Re: modeling parallel contention (was: Parallel Append implementation)

From: Haribabu Kommi <kommi(dot)haribabu(at)gmail(dot)com>
To: David Rowley <david(dot)rowley(at)2ndquadrant(dot)com>
Cc: Thomas Munro <thomas(dot)munro(at)enterprisedb(dot)com>, Robert Haas <robertmhaas(at)gmail(dot)com>, Amit Khandekar <amitdkhan(dot)pg(at)gmail(dot)com>, Andres Freund <andres(at)anarazel(dot)de>, Ashutosh Bapat <ashutosh(dot)bapat(at)enterprisedb(dot)com>, pgsql-hackers <pgsql-hackers(at)postgresql(dot)org>
Subject: Re: modeling parallel contention (was: Parallel Append implementation)
Date: 2017-05-09 05:28:55
Message-ID: CAJrrPGcUCOtb21j7uou2Ng0ikrrRbKz44OVCkz_MgWddDbncXg@mail.gmail.com
Views: Raw Message | Whole Thread | Download mbox | Resend email
Thread:
Lists: pgsql-hackers

On Mon, May 8, 2017 at 11:39 AM, David Rowley <david(dot)rowley(at)2ndquadrant(dot)com>
wrote:

>
> We really need a machine with good IO concurrency, and not too much
> RAM to test these things out.
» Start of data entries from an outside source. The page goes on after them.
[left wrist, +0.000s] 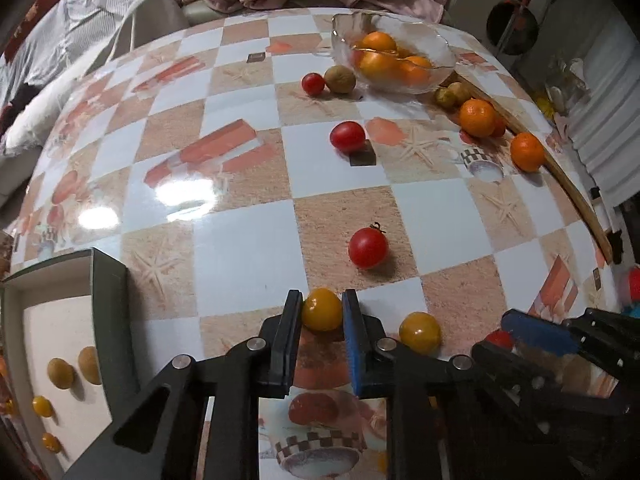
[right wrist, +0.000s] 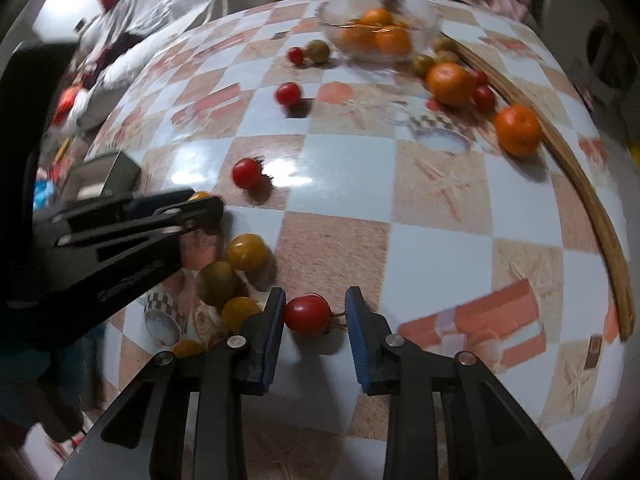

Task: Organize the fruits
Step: 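Grasp a yellow cherry tomato with left tool while right tool grasps a red cherry tomato, then carry both held tomatoes into the white tray and open both tools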

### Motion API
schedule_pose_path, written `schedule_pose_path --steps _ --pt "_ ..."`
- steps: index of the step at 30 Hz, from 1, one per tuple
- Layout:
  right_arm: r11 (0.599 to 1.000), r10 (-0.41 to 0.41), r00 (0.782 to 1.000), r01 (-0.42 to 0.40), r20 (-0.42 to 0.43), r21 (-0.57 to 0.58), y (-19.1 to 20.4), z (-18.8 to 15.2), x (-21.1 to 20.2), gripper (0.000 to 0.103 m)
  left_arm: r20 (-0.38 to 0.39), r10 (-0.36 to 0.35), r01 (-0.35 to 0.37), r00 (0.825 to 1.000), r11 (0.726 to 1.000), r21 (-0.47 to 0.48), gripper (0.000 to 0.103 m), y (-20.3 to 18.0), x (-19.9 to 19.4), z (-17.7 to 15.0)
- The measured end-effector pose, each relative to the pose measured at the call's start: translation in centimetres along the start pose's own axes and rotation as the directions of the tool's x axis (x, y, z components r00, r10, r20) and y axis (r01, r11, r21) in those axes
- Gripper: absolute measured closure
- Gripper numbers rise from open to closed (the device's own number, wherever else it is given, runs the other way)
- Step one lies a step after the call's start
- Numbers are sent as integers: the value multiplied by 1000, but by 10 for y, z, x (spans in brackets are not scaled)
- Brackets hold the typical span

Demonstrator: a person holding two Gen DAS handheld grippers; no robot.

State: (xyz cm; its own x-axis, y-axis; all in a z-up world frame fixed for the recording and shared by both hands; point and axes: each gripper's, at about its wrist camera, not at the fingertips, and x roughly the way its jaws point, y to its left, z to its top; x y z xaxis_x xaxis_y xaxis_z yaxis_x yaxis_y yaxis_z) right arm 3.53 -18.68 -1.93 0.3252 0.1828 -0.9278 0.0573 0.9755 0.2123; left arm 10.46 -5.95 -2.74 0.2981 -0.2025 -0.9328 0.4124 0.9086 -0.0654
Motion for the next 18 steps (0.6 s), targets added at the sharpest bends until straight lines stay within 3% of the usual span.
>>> schedule_pose_path --steps 9,18 --pt "997 20 1000 -20 -2 74 -8 1 -15 70 3 -31 31 1000 998 -60 82 17 -28 -14" --pt "998 38 999 -39 8 41 17 10 -26 70 39 -13 17 999 993 -115 82 45 -61 -28"
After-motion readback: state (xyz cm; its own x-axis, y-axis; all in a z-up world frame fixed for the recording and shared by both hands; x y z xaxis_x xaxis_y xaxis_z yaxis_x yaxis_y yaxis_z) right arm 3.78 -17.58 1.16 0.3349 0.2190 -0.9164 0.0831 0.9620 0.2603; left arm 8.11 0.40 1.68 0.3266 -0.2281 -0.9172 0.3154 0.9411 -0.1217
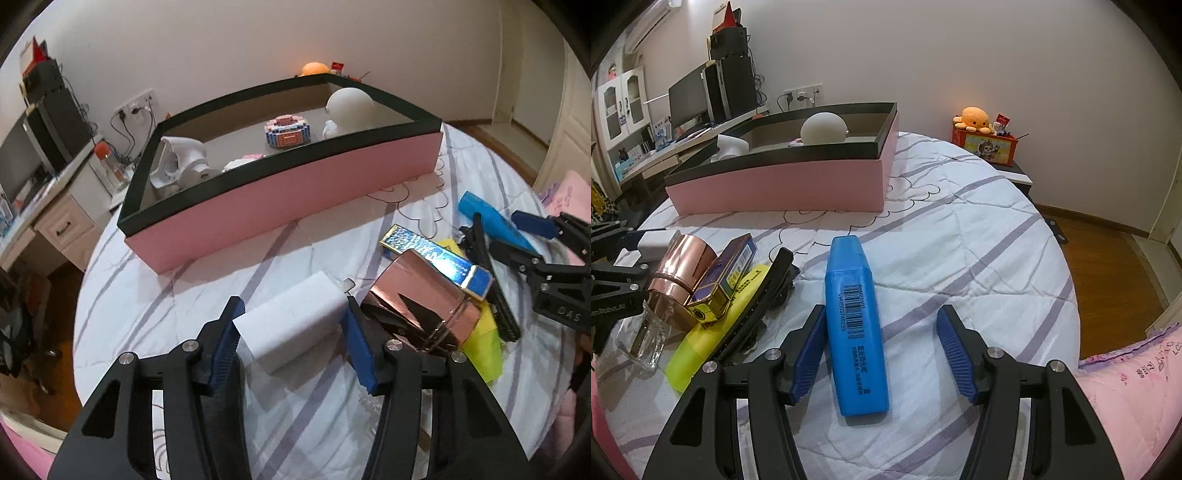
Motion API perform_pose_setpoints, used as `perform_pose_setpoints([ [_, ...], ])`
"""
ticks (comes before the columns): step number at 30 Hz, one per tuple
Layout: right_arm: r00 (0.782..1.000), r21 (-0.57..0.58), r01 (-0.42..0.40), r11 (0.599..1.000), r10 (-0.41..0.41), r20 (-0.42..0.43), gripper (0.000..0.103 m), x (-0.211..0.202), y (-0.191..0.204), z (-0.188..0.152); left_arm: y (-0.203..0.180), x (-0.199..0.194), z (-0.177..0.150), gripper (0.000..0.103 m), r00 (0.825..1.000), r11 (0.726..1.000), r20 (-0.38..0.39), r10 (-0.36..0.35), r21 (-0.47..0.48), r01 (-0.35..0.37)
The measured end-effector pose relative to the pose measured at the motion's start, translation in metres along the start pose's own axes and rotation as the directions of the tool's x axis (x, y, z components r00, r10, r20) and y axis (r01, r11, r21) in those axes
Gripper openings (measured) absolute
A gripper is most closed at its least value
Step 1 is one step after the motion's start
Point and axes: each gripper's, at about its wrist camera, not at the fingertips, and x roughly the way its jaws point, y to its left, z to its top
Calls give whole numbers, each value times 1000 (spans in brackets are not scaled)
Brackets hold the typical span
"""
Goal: Organize rigid objects
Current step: 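Grasp the blue highlighter with right tool while left tool grasps the white charger, then lift the blue highlighter with right tool while left tool lifts the white charger toward the box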
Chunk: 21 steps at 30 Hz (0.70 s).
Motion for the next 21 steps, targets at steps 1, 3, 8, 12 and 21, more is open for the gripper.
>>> perform_pose_setpoints([
  [1,1000,3,2,1000,-2,4,58,0,0,0,1,-2,-1,54,1000,1000,2,-4,-4,4],
  [3,1000,12,7,1000,-7,15,50,-2,-1,-1,2,-5,-4,54,1000,1000,3,-5,-5,5],
  [8,1000,24,-6,1000,6,23,26,-6,-3,0,10,-15,-10,54,1000,1000,12,-12,-26,12],
  [12,1000,21,-13,1000,12,13,26,-9,-1,0,17,-23,-13,54,999,999,28,-23,-44,25],
  [21,998,16,-56,998,56,27,26,-22,10,4,25,-39,-14,54,996,996,71,-58,-63,63],
])
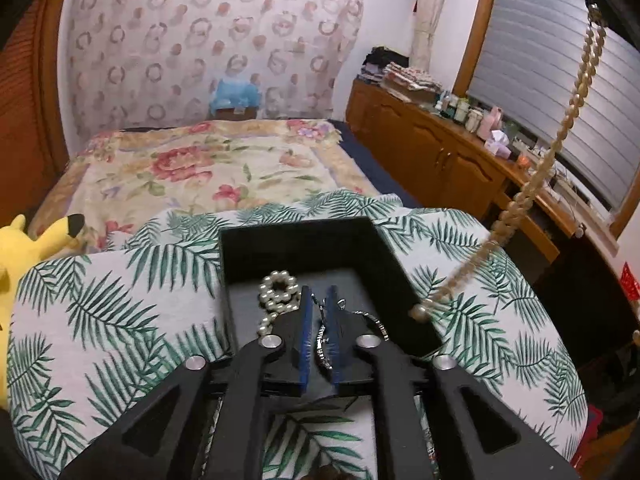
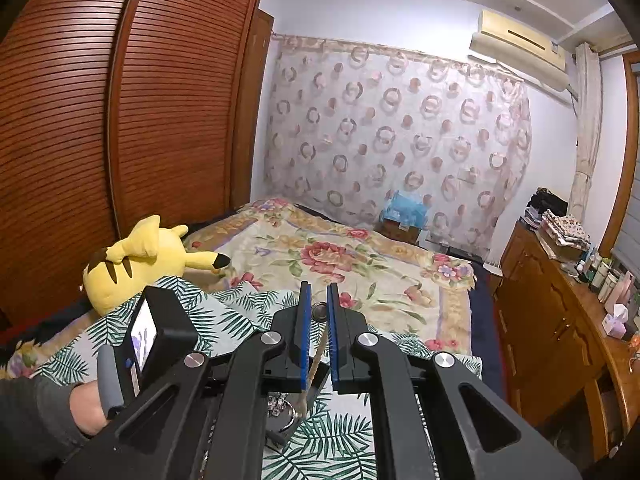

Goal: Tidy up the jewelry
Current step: 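Carry the silver pieces into the black box with the left tool and release, then move the left tool to the brown bead bracelet and grasp it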

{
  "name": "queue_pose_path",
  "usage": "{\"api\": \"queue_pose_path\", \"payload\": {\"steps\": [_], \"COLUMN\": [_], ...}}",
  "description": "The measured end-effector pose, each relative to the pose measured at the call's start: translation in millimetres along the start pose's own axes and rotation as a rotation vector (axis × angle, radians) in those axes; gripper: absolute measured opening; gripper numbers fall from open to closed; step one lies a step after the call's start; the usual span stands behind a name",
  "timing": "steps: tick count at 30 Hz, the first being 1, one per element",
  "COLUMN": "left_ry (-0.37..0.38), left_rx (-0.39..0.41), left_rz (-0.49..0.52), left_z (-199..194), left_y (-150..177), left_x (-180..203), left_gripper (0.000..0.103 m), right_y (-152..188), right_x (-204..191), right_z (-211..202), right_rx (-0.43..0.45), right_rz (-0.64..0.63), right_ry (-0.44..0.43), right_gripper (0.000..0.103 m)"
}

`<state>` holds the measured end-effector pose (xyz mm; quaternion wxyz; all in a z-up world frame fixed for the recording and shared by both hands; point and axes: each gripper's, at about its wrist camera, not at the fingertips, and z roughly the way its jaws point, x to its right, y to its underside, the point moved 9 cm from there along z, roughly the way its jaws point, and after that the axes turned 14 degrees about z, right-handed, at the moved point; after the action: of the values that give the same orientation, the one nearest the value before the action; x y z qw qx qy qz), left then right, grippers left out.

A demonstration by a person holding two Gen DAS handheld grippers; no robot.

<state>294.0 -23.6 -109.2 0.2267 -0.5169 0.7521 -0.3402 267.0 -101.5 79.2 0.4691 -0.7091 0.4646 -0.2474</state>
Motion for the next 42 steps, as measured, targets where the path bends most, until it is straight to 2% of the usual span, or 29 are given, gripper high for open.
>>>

It could well be that for a suitability
> large enough table we'd want to scan a whole 1GB extent per worker.
>
> I did post a patch to have heap_parallelscan_nextpage() use atomics
> instead of locking over in [1], but I think doing atomics there does
> not rule out also adding batching later. In fact, I think it
> structures things so batching would be easier than it is today.
>

As part of our internal PostgreSQL project, we developed parallel seq
scan with batch mode only. The problem that we faced with batch mode
is making sure that all the parallel workers should finish almost the same
time with a proper distribution of data pages. Otherwise, it may lead to
a problem where one worker only doing the last batch job and all others
gets finished their job. In these cases, we cannot achieve good performance.

Whereas in the current approach, the maximum time the last worker
will do the job is scanning the last one page of the table.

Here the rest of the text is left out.